Often thought of as cheap VMs, containers are just isolated groups of processes running on a single host. That isolation leverages several underlying technologies built into the Linux kernel: namespaces, cgroups, chroots and lots of terms you've probably heard before.

Steps in brief

• Get the base file system (known as base image)

  • Use chroot for file system isolation from host

  • Use unshare for namespace isolation

  • Use mount for volume mount of file/directory to the container

  • Use Cgroups for resource quota to the container

  • Use setcap and capsh to setting linux capabilities to the container

Container file systems

Container images, the thing you download from the internet, are literally just tarballs (or tarballs in tarballs if you're fancy). The least magic part of a container are the files you interact with.

Below tarball holds something that looks like a Debian file system and will be our playground for isolating processes.

Base file system for creating container

deepak@containerd121:~/deepak/owncontaier$ wget https://github.com/ericchiang/containers-from-scratch/releases/download/v0.1.0/rootfs.tar.gz

deepak@containerd121:~/deepak/owncontaier$ sha256sum rootfs.tar.gz

c79bfb46b9cf842055761a49161831aee8f4e667ad9e84ab57ab324a49bc828c rootfs.tar.gz

First, explode the tarball and poke around.

File system in the download tarball

deepak@containerd121:~/deepak/owncontaier$ tar -zxvf rootfs.tar.gz

deepak@containerd121:~/deepak/owncontaier$ ls rootfs

bin boot dev etc home lib lib64 media mnt opt proc root run sbin srv sys tmp usr var

The resulting directory looks an awful lot like a Linux system. There's a bin directory with executables, an etc with system configuration, a lib with shared libraries, and so on.

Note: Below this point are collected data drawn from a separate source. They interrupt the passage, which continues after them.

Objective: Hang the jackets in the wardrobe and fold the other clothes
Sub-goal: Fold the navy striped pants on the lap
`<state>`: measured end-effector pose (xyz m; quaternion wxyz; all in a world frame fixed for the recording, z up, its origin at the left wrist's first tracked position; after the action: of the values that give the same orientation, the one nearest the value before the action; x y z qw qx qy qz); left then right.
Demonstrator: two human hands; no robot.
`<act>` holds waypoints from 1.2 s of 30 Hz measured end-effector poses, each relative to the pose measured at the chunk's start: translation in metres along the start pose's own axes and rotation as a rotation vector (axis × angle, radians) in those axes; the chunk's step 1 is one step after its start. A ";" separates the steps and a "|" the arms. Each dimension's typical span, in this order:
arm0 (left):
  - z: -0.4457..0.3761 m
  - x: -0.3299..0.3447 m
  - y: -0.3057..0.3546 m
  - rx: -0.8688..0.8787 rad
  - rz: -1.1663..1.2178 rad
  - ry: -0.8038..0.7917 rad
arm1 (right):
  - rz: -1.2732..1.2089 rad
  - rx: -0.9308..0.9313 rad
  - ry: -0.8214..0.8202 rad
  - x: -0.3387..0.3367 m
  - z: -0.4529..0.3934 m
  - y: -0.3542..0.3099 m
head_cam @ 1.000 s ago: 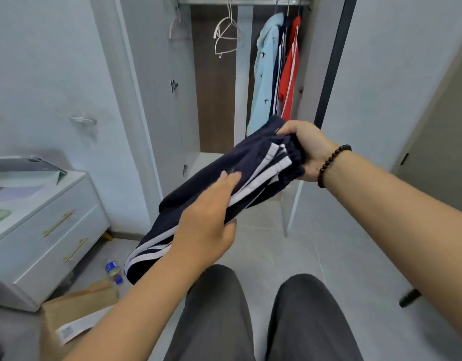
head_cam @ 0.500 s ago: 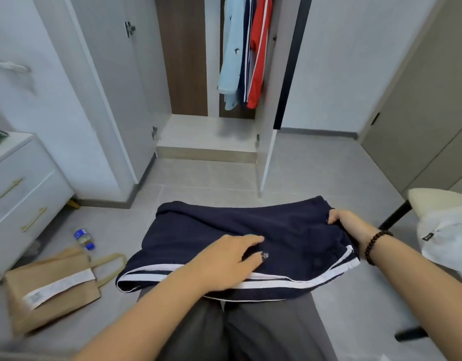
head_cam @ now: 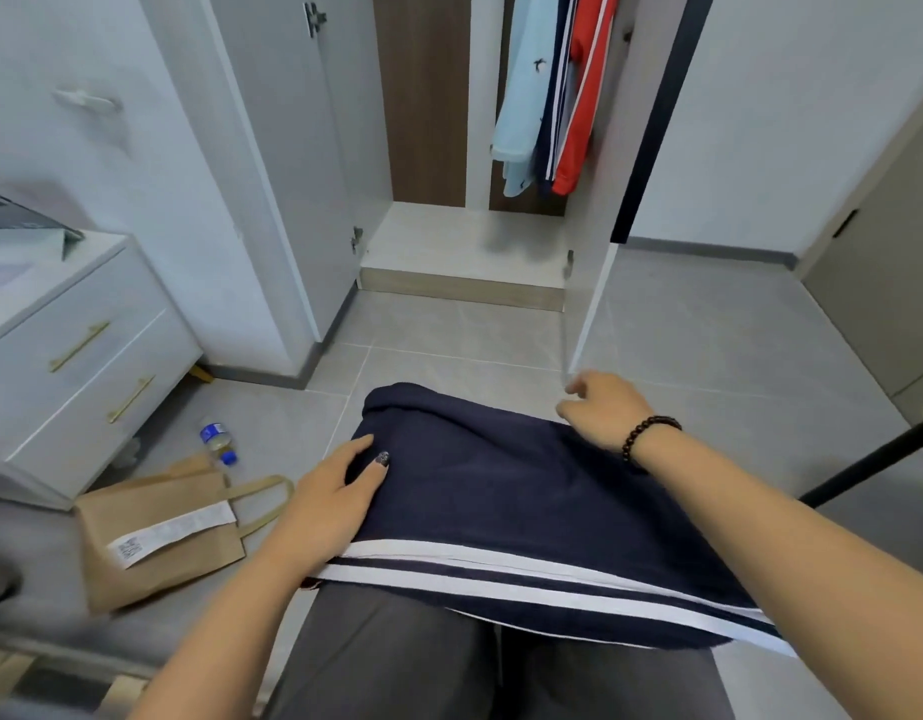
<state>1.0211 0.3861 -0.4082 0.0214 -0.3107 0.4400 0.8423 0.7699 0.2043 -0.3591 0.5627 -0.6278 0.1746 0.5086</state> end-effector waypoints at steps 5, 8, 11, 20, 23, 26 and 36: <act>-0.004 -0.018 -0.020 -0.208 0.284 -0.025 | -0.108 -0.316 -0.058 0.051 -0.042 -0.124; -0.003 -0.018 -0.037 -0.350 0.367 -0.128 | -0.076 -0.394 -0.137 0.081 -0.065 -0.172; 0.001 -0.016 -0.042 -0.378 0.441 -0.213 | 0.117 -0.424 -0.294 0.116 -0.084 -0.197; -0.003 -0.011 -0.029 -0.244 0.561 -0.291 | 0.494 -0.306 -0.460 0.137 -0.118 -0.190; 0.000 -0.016 -0.024 -0.172 0.535 -0.264 | 0.198 -0.137 -0.377 0.116 -0.136 -0.180; 0.002 -0.024 -0.025 -0.111 0.494 -0.252 | -0.076 0.004 -0.266 0.099 -0.148 -0.166; 0.014 -0.032 -0.051 -0.202 0.479 -0.261 | 0.061 -0.474 0.046 0.093 -0.081 -0.200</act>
<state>1.0557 0.4354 -0.4224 -0.1527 -0.0877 0.4080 0.8958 1.0032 0.2262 -0.3437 0.3801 -0.7481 0.0821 0.5377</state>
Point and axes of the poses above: each hand's wrist, its own z-axis away from the middle knuckle, its own x-axis out of the palm, y = z × x, the point moved 8 cm from there along -z, towards the middle knuckle, and after that the axes turned 12 degrees about -x, right-handed, at the moved point
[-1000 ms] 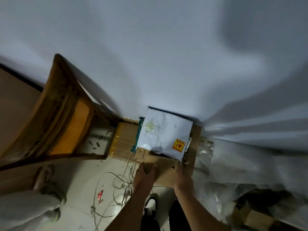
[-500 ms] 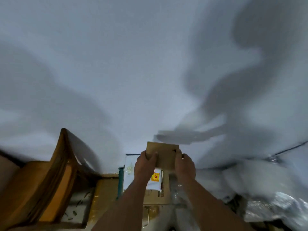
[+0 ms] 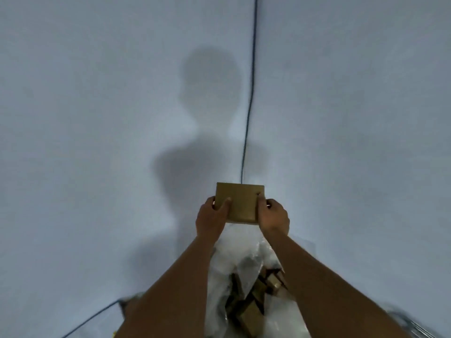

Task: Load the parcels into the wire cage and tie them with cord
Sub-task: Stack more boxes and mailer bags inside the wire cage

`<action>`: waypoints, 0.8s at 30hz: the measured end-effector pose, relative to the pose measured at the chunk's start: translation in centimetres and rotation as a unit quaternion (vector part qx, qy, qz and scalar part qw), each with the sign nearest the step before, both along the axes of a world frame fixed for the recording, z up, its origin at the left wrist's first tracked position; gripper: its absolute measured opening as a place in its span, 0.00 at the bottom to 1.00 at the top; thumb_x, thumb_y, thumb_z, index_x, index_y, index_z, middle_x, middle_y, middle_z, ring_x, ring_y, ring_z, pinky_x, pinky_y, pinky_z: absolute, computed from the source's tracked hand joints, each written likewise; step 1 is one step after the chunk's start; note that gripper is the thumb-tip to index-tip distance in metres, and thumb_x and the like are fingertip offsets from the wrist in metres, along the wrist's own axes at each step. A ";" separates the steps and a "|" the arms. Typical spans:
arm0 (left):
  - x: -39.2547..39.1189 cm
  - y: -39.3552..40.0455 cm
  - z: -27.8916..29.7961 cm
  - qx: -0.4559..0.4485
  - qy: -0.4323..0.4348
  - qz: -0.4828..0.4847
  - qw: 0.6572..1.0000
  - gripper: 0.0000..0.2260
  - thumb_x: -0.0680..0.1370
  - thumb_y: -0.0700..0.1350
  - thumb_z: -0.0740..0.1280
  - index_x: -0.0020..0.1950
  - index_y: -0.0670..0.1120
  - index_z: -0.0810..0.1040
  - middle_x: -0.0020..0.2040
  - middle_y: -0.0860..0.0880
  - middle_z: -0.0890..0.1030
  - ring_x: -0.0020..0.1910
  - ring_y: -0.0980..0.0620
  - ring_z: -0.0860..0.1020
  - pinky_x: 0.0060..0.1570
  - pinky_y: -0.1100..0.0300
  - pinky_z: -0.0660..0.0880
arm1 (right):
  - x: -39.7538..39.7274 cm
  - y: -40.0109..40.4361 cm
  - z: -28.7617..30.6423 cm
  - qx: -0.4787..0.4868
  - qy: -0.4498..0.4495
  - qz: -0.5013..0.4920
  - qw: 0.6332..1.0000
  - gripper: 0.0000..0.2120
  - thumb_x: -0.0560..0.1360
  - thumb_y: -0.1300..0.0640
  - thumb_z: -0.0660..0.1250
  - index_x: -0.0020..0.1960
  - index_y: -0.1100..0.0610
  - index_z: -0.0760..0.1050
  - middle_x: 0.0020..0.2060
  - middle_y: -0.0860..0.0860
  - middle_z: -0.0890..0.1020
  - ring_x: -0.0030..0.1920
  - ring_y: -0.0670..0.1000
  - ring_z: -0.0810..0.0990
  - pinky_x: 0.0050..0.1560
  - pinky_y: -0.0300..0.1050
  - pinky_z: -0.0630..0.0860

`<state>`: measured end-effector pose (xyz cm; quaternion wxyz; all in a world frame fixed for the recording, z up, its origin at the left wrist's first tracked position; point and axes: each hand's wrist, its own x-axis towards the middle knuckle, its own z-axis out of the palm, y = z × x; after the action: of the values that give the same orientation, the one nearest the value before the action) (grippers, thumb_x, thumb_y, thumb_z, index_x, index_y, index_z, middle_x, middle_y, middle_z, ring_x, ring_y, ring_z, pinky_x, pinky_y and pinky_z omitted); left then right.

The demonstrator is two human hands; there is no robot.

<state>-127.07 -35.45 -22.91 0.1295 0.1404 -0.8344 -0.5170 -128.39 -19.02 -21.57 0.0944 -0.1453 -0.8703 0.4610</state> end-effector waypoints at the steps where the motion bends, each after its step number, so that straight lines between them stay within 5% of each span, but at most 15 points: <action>1: -0.1 4.6 0.5 0.002 0.007 -0.030 1.000 0.26 0.77 0.67 0.64 0.66 0.51 0.77 0.53 0.51 0.82 0.52 0.48 0.80 0.56 0.49 0.78 | 0.6 4.7 0.4 0.001 0.010 -0.030 1.000 0.25 0.81 0.35 0.54 0.57 0.50 0.81 0.54 0.52 0.85 0.52 0.57 0.82 0.50 0.47 0.72; 9: 8.2 41.0 -7.0 0.053 -0.108 -0.260 0.958 0.24 0.78 0.66 0.64 0.66 0.52 0.76 0.56 0.53 0.81 0.54 0.48 0.79 0.58 0.53 0.76 | 14.4 41.2 -6.4 0.031 -0.042 -0.217 0.975 0.26 0.79 0.32 0.56 0.60 0.48 0.82 0.56 0.52 0.85 0.56 0.59 0.82 0.53 0.50 0.74; 13: 14.1 54.4 -13.9 0.054 -0.184 -0.348 0.918 0.21 0.78 0.65 0.66 0.64 0.52 0.77 0.53 0.52 0.82 0.51 0.49 0.81 0.51 0.56 0.75 | 23.0 54.4 -13.5 0.021 -0.103 -0.270 0.957 0.26 0.80 0.34 0.56 0.62 0.51 0.81 0.59 0.55 0.84 0.58 0.61 0.81 0.52 0.49 0.70; 20: 21.8 62.9 -30.2 0.024 -0.262 -0.374 0.889 0.22 0.74 0.64 0.68 0.61 0.50 0.81 0.52 0.52 0.84 0.49 0.52 0.82 0.50 0.54 0.80 | 32.5 62.1 -30.1 -0.045 -0.217 -0.309 0.925 0.29 0.79 0.32 0.57 0.65 0.52 0.80 0.56 0.56 0.85 0.55 0.59 0.83 0.57 0.53 0.79; 24: 26.0 60.7 -42.0 -0.048 -0.287 -0.334 0.897 0.14 0.74 0.62 0.66 0.48 0.52 0.80 0.41 0.53 0.82 0.39 0.52 0.82 0.35 0.57 0.78 | 36.2 59.4 -42.6 -0.107 -0.303 -0.298 0.899 0.28 0.79 0.32 0.56 0.66 0.49 0.80 0.53 0.52 0.86 0.49 0.54 0.83 0.51 0.50 0.81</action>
<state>-101.09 25.27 -64.93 -0.2891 -0.0106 -0.8569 -0.4267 -92.16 40.41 -64.12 -0.0572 -0.5401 -0.7181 0.4352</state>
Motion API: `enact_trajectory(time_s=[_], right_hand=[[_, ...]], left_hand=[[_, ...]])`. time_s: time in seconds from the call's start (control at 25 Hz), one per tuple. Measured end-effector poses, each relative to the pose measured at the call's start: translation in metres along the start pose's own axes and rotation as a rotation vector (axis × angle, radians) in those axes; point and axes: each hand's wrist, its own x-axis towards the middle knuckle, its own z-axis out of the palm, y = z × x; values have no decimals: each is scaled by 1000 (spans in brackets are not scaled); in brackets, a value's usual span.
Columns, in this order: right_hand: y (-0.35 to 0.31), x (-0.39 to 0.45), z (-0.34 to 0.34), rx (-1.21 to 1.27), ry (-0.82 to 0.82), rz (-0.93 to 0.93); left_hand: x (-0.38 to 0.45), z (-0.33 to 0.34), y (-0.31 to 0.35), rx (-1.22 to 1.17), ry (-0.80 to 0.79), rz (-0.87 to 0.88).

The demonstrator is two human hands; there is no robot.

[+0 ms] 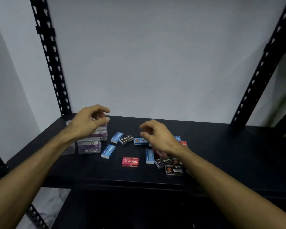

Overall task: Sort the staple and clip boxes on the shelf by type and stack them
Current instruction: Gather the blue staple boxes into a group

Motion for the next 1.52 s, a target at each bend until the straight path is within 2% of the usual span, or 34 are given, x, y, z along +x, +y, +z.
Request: enact_trajectory(time_s=[0.36,0.6,0.8,1.08,1.28,1.52], right_hand=[[64,-24,-46,50,83,163],[96,-28,-56,-4,71,237],[107,-22,-55,-52,-51,307],[110,-14,-54,-98,-155,337],[112,-17,-52,-52,-98,332],[114,-21,-51,81,-12,333]], left_hand=[[35,118,43,9,-260,53],[38,154,40,247,-406,11],[40,157,40,512,-478,26],[41,157,40,323,-528,-18],[41,161,34,140,-473,4],[43,168,37,91,-444,9]])
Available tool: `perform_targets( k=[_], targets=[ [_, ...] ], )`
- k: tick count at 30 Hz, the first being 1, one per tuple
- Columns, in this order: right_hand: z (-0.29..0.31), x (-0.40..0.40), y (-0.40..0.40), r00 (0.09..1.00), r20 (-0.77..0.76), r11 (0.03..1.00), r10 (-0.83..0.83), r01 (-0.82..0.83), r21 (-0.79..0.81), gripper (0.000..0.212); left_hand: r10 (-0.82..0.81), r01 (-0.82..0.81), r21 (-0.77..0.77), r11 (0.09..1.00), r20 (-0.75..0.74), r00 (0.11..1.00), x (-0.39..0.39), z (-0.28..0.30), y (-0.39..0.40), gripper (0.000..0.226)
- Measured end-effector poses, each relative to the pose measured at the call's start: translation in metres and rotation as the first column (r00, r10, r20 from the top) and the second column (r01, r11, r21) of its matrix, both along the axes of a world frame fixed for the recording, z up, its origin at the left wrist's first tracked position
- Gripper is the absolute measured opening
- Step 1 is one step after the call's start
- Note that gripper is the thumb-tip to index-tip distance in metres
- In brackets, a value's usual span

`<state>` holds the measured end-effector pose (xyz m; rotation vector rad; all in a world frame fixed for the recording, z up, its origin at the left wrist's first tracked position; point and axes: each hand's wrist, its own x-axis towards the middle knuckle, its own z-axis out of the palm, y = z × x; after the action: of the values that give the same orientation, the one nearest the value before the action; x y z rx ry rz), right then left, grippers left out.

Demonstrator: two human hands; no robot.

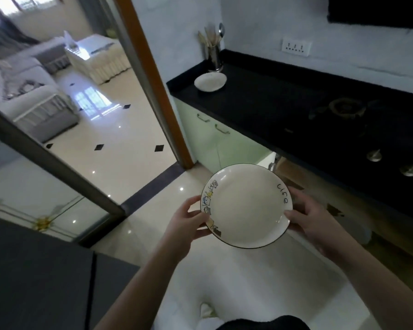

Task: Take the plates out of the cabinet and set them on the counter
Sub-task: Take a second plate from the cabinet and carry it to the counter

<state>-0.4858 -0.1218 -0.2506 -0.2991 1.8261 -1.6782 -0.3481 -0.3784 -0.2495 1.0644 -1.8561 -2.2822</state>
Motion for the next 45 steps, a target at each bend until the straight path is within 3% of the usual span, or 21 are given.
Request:
perform_targets(
  k=[6, 18, 31, 38, 45],
  targets=[
    [-0.001, -0.005, -0.098, 0.996, -0.019, 0.996, 0.084, -0.084, 0.034, 0.053, 0.100, -0.099, 0.016, 0.995, -0.070, 0.993, 0.028, -0.004, -0.080, 0.051],
    [-0.006, -0.008, -0.248, 0.997, 0.018, 0.997, 0.079, -0.079, 0.005, 0.058, 0.060, -0.062, -0.011, 0.998, -0.129, 0.990, 0.031, 0.011, -0.226, 0.045],
    [-0.028, -0.107, -0.314, 0.991, 0.125, 0.998, -0.052, 0.054, -0.013, 0.058, -0.041, 0.041, -0.002, 0.999, -0.020, 0.999, -0.103, 0.006, -0.310, 0.053],
    [-0.021, -0.152, -0.359, 0.991, 0.114, 0.995, -0.064, 0.071, -0.063, 0.062, -0.044, 0.044, -0.001, 0.999, -0.030, 0.999, -0.155, 0.009, -0.359, 0.050],
    [-0.022, -0.192, -0.409, 0.984, 0.081, 0.987, -0.159, 0.161, -0.017, 0.058, -0.139, 0.142, 0.036, 0.989, -0.078, 0.987, -0.220, -0.002, -0.421, 0.045]
  ],
)
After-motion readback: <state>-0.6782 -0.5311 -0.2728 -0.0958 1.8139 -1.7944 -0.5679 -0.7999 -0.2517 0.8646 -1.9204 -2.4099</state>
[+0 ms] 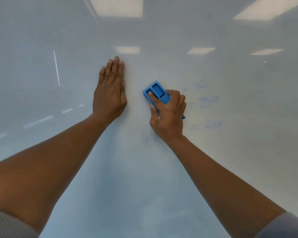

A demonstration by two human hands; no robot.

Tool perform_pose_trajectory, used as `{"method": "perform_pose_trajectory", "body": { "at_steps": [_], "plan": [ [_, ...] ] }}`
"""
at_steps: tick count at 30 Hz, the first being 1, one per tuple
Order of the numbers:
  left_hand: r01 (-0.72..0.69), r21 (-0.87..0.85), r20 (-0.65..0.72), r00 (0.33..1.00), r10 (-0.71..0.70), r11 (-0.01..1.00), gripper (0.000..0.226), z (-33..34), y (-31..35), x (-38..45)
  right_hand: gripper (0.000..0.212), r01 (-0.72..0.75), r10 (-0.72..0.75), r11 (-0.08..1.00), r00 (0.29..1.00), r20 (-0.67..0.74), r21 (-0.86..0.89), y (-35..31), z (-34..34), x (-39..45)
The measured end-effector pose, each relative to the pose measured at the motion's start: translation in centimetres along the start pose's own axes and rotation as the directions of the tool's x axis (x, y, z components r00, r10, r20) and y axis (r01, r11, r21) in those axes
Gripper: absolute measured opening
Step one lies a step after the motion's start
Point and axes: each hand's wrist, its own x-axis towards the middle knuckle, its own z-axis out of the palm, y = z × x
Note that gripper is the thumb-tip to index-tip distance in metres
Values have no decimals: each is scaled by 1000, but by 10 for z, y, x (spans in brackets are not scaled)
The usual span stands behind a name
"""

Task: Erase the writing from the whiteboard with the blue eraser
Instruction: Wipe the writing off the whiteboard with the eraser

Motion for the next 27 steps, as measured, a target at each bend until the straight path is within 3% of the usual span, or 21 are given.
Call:
{"method": "perform_pose_trajectory", "body": {
  "at_steps": [4,9,16,22,27],
  "plan": [
    [9,8,-9,1000,-9,1000,52,2,1,-2,46,173,-174,985,977,123,17,-5,9,-42],
    [43,-28,-15,999,-44,999,51,7,15,-4,45,228,-228,973,946,232,25,3,10,-97],
    [18,20,30,999,-19,1000,53,12,25,-18,43,72,-71,997,997,32,-30,46,-10,-86],
    [27,20,29,999,-27,999,53,13,26,-22,35,-60,58,998,997,-57,-32,33,3,-70],
    [88,14,4,996,-88,996,52,18,34,-21,45,171,-171,985,979,109,10,7,12,-99]
  ]
}}
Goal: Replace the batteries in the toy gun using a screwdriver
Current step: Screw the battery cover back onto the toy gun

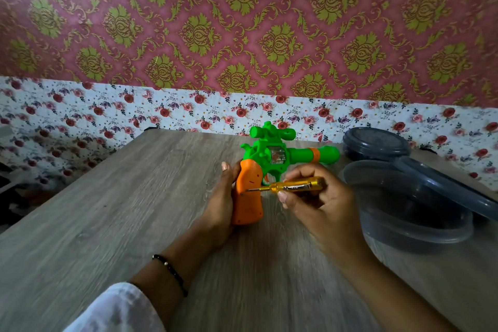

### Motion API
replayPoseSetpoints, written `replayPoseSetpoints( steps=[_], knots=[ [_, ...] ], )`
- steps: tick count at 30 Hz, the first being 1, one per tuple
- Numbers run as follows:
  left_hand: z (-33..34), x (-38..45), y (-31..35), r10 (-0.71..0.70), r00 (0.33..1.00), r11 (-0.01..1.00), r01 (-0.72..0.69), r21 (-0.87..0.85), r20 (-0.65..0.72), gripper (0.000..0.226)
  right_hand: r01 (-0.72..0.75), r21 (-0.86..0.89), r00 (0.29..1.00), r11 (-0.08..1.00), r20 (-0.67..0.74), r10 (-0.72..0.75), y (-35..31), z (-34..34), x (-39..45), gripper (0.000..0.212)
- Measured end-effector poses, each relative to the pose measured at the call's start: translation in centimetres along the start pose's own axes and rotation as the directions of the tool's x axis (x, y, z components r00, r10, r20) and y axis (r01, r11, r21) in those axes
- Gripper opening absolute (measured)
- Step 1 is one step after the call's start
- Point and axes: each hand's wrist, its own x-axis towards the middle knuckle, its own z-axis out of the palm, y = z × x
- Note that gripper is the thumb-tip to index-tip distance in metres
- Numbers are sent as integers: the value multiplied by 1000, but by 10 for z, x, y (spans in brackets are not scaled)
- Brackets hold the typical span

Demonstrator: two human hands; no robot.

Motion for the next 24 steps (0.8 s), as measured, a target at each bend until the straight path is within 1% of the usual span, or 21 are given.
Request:
replayPoseSetpoints(
  steps=[2,6,8,12,18,24],
  knots=[
    [0,0,0,11,1000,1000,-11,6,-3,59,-1,-4,1000,1000,-14,1,0,0,-1,20],
    [1,-1,1,46,999,998,-44,44,-29,46,-27,19,999,999,-28,27,-2,-1,-2,36],
    [1,-2,2,51,998,997,-49,54,-33,48,2,2,1000,1000,-26,-2,-3,0,-2,41],
    [1,-3,2,27,999,999,-28,41,16,59,86,-105,996,991,0,-86,-3,1,-2,33],
    [2,-4,3,62,997,997,-64,52,37,59,103,-113,995,988,20,-102,3,4,-3,20],
    [3,-3,4,55,998,998,-57,39,39,60,152,-143,988,978,26,-150,7,5,-3,19]
  ],
)
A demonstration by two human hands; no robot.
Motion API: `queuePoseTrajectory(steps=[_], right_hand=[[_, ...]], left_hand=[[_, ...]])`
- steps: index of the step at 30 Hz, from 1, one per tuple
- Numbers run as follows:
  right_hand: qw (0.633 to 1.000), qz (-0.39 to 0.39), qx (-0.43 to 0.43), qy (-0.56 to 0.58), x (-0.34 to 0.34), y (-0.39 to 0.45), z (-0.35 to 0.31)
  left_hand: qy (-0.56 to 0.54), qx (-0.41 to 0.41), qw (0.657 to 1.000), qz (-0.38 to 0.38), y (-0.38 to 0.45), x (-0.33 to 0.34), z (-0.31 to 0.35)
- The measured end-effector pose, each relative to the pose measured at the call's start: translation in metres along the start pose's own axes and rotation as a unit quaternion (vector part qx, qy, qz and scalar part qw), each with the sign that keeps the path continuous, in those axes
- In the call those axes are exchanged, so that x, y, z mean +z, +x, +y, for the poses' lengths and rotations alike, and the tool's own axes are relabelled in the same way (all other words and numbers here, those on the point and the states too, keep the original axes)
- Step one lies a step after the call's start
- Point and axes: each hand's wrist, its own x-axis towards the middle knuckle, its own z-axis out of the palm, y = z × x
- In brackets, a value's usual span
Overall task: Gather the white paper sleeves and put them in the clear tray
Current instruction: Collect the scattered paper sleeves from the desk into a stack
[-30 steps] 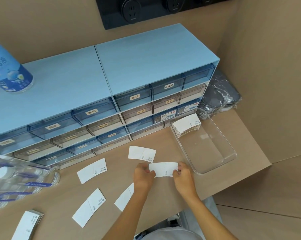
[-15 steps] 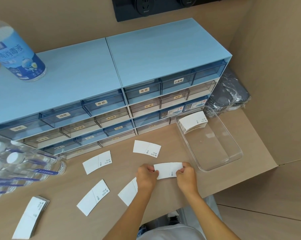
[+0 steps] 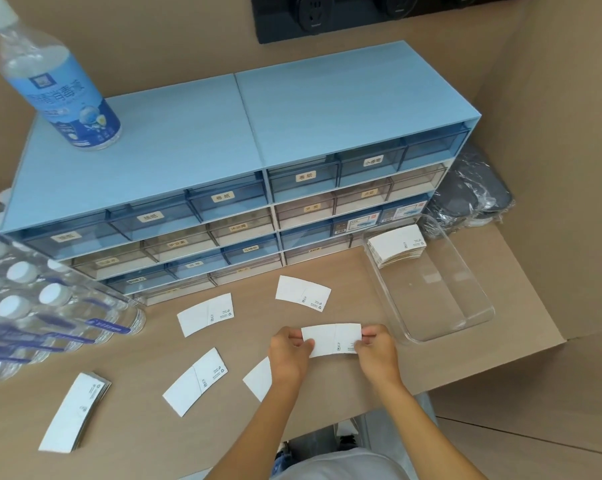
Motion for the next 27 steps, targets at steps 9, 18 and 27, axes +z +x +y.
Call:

chroot for container file system isolation from host

It allows us to restrict a process’ view of the file system. In this case, we'll restrict our process to the “rootfs” directory then exec a shell.

In below command we will set rootfs as root file directory and /bin/bash as the shell

chroot to set root directory

deepak@containerd121:~/deepak/owncontaier$ ls

rootfs rootfs.tar.gz

deepak@containerd121:~/deepak/owncontaier$ ls -ltrh /usr/local/bin/python

ls: cannot access '/usr/local/bin/python': No such file or directory

deepak@containerd121:~/deepak/owncontaier$ sudo chroot rootfs /bin/bash

root@containerd121:/#

root@containerd121:/# ls -ltrh /usr/local/bin/python

lrwxrwxrwx 1 1001 1001 7 Sep 24 2016 /usr/local/bin/python -> python3

root@containerd121:/# which python

/usr/local/bin/python

root@containerd121:/# /usr/bin/python -c 'print "Hello, container world!"'

Hello, container world!

root@containerd121:/# exit

deepak@containerd121:~/deepak/owncontaier$

deepak@containerd121:~/deepak/owncontaier$ which python

/usr/bin/python

It's worth noting that above works because of all the things baked into the tarball. When we execute the Python interpreter, we're executing rootfs/usr/bin/python, not the host's Python. That interpreter depends on shared libraries and device files that have been intentionally included in the archive.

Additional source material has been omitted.